Voted the No 1 city in the US seven times in a row by Travel + Leisure and the best city in the world in 2017, millions come for the beaches, the beauty and charm of Rainbow Row and its old-timey cobblestone streets (built by slaves), and last but certainly not least, for the romance and sweep of its great houses and plantations. The image of Scarlett O’Hara sauntering around Tara in a hoop skirt is imprinted on our collective imagination. Black or white, who hasn’t fantasized about being her? We are meant to. As sure as most monuments tend to obfuscate or deny access to history, on the contrary, these plantation estates invite us into the fantasy: for tours, for weddings, for re-enactments, for fine wine tastings.

People of all backgrounds and ideologies can have an ice cream in the summertime, hot cider and cider donuts in the winter. In the fall, there is a pumpkin patch and a corn maze. You can really exalt in the beauty and quaintness of it all with a hay ride. If you do not wish to engage in the “slavery talk”, there are ways. You can skip a tour altogether and simply enjoy the beauty of the gardens. You can also, if you opt for the slavery tour, on the menu as they present it, argue with the tour guide about how bad slavery really was. I have seen it done.

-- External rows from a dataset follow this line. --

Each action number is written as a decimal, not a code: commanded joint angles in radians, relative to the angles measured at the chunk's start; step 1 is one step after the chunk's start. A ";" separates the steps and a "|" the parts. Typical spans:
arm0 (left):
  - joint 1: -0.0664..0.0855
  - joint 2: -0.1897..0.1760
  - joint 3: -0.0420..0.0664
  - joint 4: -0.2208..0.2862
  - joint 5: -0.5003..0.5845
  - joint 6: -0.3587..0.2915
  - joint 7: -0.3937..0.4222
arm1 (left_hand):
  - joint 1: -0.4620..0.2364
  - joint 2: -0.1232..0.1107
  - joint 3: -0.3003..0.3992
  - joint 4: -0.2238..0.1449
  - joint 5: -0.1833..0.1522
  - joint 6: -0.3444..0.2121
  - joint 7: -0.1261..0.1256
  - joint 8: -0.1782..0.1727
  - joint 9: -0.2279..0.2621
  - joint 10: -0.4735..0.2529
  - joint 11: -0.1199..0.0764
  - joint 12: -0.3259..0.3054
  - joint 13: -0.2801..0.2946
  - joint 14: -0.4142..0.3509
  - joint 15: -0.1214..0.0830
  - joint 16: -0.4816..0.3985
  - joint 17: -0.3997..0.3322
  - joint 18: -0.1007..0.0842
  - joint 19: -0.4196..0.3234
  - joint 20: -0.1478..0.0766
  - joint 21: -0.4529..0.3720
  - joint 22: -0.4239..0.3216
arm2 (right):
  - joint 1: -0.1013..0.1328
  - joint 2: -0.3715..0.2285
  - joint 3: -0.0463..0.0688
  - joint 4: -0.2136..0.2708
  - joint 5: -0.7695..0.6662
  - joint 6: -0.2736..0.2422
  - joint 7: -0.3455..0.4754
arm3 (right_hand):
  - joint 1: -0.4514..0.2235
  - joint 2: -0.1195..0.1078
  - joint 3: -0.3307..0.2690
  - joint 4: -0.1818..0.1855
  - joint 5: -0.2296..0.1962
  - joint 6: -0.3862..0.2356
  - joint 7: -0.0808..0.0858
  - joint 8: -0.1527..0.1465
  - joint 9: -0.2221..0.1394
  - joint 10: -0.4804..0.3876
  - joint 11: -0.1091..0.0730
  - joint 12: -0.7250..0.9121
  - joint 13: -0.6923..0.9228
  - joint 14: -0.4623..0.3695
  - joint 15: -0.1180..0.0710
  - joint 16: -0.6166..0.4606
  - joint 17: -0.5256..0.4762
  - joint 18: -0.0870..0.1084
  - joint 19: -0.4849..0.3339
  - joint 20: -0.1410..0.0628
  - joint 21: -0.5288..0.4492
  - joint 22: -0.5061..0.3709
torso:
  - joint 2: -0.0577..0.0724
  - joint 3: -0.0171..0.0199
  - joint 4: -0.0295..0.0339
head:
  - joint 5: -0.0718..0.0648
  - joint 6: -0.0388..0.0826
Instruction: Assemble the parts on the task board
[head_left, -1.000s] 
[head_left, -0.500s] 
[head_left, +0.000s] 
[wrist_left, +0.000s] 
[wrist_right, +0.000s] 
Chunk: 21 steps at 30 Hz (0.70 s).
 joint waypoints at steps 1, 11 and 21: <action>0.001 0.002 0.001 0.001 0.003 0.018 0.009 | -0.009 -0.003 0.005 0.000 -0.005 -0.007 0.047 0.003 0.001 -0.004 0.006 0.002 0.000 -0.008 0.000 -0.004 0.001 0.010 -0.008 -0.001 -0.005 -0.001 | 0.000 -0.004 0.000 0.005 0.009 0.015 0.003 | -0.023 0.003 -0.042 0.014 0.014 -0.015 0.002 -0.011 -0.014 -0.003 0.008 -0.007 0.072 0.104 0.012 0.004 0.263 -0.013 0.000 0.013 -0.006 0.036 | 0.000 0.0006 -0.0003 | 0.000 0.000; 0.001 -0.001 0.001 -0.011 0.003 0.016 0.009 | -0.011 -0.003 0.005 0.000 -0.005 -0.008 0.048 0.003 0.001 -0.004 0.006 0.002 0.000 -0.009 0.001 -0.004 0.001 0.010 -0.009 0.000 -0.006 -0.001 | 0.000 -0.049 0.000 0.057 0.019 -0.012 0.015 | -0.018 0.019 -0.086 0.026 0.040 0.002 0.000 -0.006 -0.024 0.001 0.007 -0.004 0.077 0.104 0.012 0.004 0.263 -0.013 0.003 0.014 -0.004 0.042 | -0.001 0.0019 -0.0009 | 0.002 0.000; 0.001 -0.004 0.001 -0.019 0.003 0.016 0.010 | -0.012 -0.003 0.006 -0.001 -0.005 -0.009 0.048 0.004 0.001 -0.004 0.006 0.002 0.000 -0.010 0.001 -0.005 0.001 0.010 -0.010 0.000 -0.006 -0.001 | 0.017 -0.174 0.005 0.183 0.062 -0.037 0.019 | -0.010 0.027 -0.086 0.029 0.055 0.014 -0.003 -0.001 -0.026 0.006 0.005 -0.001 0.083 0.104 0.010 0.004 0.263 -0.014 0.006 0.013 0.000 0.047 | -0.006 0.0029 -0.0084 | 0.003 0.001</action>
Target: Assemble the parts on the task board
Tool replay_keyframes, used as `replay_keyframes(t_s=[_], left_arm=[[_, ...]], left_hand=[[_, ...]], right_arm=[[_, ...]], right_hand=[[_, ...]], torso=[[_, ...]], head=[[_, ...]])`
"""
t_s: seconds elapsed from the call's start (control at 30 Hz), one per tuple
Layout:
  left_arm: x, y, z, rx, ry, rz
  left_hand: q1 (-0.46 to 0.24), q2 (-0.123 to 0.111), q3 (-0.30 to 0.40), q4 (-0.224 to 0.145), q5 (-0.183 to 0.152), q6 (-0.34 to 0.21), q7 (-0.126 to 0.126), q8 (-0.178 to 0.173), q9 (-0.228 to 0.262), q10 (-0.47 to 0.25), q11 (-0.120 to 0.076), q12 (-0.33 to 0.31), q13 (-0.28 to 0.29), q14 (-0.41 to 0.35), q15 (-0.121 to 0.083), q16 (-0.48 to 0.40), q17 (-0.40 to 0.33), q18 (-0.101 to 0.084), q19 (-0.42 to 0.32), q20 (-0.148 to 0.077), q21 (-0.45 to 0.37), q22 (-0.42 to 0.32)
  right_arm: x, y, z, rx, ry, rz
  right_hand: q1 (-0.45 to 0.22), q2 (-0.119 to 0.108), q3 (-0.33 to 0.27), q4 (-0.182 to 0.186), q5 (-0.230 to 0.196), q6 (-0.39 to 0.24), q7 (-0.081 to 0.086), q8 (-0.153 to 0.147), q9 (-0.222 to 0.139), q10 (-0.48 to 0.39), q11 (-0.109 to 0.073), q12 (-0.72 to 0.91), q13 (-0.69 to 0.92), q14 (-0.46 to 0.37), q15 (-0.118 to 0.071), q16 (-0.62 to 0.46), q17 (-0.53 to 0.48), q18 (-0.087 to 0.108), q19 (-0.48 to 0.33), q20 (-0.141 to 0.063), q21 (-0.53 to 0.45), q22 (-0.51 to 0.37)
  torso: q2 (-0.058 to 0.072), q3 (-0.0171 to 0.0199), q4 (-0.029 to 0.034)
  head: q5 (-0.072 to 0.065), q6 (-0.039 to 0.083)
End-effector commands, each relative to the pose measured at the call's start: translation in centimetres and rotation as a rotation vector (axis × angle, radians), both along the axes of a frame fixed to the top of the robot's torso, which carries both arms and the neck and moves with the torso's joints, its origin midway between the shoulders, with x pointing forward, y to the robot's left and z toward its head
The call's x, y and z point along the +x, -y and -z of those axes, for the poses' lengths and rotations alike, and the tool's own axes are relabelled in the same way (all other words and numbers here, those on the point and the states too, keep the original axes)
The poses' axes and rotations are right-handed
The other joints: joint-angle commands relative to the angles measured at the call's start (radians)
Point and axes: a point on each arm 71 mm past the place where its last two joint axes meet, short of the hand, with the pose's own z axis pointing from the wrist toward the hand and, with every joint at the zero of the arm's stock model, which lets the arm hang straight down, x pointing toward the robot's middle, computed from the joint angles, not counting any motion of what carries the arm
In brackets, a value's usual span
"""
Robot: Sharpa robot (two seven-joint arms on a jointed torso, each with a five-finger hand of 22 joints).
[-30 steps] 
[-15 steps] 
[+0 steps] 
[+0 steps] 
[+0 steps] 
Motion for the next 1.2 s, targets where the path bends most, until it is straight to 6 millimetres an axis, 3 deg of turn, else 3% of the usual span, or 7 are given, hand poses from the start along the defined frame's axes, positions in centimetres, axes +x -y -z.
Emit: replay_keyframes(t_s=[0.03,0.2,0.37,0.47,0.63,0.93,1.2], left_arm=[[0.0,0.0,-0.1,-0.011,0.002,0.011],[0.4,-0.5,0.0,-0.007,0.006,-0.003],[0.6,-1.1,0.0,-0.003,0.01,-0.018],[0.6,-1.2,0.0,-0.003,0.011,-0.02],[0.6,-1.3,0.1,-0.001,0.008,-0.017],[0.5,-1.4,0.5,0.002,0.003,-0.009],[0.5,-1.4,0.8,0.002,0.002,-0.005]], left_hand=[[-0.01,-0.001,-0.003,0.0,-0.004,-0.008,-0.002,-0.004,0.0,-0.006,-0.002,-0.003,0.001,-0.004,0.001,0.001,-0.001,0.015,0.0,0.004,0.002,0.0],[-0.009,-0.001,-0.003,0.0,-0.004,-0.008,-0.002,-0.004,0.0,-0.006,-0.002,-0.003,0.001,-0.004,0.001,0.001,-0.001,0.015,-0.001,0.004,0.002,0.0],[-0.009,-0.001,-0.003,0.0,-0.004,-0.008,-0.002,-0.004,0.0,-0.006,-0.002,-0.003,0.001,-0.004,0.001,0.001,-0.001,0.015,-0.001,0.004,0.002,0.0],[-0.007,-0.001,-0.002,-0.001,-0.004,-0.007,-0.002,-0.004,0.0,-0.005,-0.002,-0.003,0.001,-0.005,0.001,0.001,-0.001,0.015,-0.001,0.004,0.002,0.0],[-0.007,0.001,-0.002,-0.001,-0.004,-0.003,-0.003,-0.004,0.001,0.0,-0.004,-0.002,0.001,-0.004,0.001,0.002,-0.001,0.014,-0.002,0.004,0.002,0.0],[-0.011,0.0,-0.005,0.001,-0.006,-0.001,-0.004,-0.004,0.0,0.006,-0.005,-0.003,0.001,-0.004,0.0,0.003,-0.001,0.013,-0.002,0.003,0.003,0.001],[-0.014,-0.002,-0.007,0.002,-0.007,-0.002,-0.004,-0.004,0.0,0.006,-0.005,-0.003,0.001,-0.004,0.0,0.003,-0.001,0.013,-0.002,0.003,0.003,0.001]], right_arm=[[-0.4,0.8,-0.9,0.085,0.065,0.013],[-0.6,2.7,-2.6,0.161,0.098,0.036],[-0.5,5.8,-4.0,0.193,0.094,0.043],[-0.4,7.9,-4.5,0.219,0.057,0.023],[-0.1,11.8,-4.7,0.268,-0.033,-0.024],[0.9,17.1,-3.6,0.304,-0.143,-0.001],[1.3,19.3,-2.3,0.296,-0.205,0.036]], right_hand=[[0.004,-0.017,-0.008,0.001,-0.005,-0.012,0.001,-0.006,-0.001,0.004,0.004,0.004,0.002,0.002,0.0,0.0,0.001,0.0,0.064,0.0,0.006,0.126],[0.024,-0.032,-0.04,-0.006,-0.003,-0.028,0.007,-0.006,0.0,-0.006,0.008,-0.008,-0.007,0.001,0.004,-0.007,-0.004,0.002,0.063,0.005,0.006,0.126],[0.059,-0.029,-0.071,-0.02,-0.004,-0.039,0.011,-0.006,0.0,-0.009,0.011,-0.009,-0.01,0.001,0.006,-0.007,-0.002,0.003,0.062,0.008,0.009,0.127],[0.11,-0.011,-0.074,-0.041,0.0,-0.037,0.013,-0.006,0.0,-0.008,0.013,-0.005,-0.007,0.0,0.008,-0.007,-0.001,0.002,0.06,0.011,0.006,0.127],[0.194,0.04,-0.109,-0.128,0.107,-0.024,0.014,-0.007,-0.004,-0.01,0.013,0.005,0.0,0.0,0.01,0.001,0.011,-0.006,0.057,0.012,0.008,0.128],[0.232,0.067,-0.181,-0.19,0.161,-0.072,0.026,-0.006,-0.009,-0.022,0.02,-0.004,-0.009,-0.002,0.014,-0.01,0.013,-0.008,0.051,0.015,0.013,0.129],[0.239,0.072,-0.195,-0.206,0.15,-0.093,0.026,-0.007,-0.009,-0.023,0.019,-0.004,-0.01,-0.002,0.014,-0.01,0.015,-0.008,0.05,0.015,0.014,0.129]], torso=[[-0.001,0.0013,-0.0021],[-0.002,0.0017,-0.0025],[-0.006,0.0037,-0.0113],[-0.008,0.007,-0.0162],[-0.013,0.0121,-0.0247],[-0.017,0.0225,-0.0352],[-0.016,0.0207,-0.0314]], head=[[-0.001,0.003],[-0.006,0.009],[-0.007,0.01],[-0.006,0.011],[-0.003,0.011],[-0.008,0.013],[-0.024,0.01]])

I am being glib, but make no mistake; these dwelling places are a type of monument themselves. But they are potentially more dangerous than any marble statue because they pass as anodyne amusement.

Instead of fixating exclusively on cold, white statues that operate like dead fragments of history, we need to dramatically expand our understanding of what constitutes a monument. Otherwise, the narratives we wish to abolish by dismounting them will only be reinscribed in new ways. It has happened before.

The vast majority of confederate monuments only sprung up between the 1890s and the 1950s, “which matches up exactly with the era of Jim Crow segregation”, says Mark Elliott, a history professor at University of North Carolina, Greensboro. Literal chains were no longer allowed, so confederate monuments, many of which were financed by the efforts of the United Daughters of the Confederacy, founded in the 1890s, were introduced to telegraph to their communities and to the world the prevailing order of the land. With the strides of the civil rights movement, Confederate symbols began spreading in other ways, signifying a resistance to social change. In 1956, Georgia redesigned its state flag to include the Confederate battle flag; and in 1962, South Carolina placed the flag atop its capitol building. As I argued back in 2016 after the election of Donald J Trump, these symbols and their subtexts have a way of changing shape. We must, therefore, be as vigilant in our designs for what we want to build as we are in our efforts to deconstruct, burn down, take down and topple over. A part of that work is radically reimagining what a monument could be.

There are examples to draw upon. I recall seeing Kara Walker’s A Subtlety or The Marvelous Sugar Baby in the center of Williamsburg’s Domino Sugar refinery in 2014, dripping with the sticky sweetness of antebellum dreams (nightmares?). Now that was putting a historic site to good use. First of all, it was free, and you didn’t just pass by. Guests were lured in by the cloying scent of sugar, and led in a procession to gawp at the giant sugar baby – a colossal mammy-sphinx, cartoonish breasts flanked by her paws, and a giant vulva pitching up behind her. She was served by pickaninny workers, hauling bales of the sweet stuff, frozen in a death march from the entrance to her feet.

Putting the monumental back in monument, this temporary public art project engaged the senses and encouraged interpretation, memorializing the sugar trade and its attendant economic and social impacts, and implicating the fast-gentrifying community surrounding it in its indictment of capitalism.A similarly powerful temporary sculpture by Zaq Landsberg, who specializes in large-scale, site-specific sculptures, cast a replica of the Christopher Columbus statue at Columbus Circle in New York City from mycelium, a fungus which significantly speeds up the process of decay.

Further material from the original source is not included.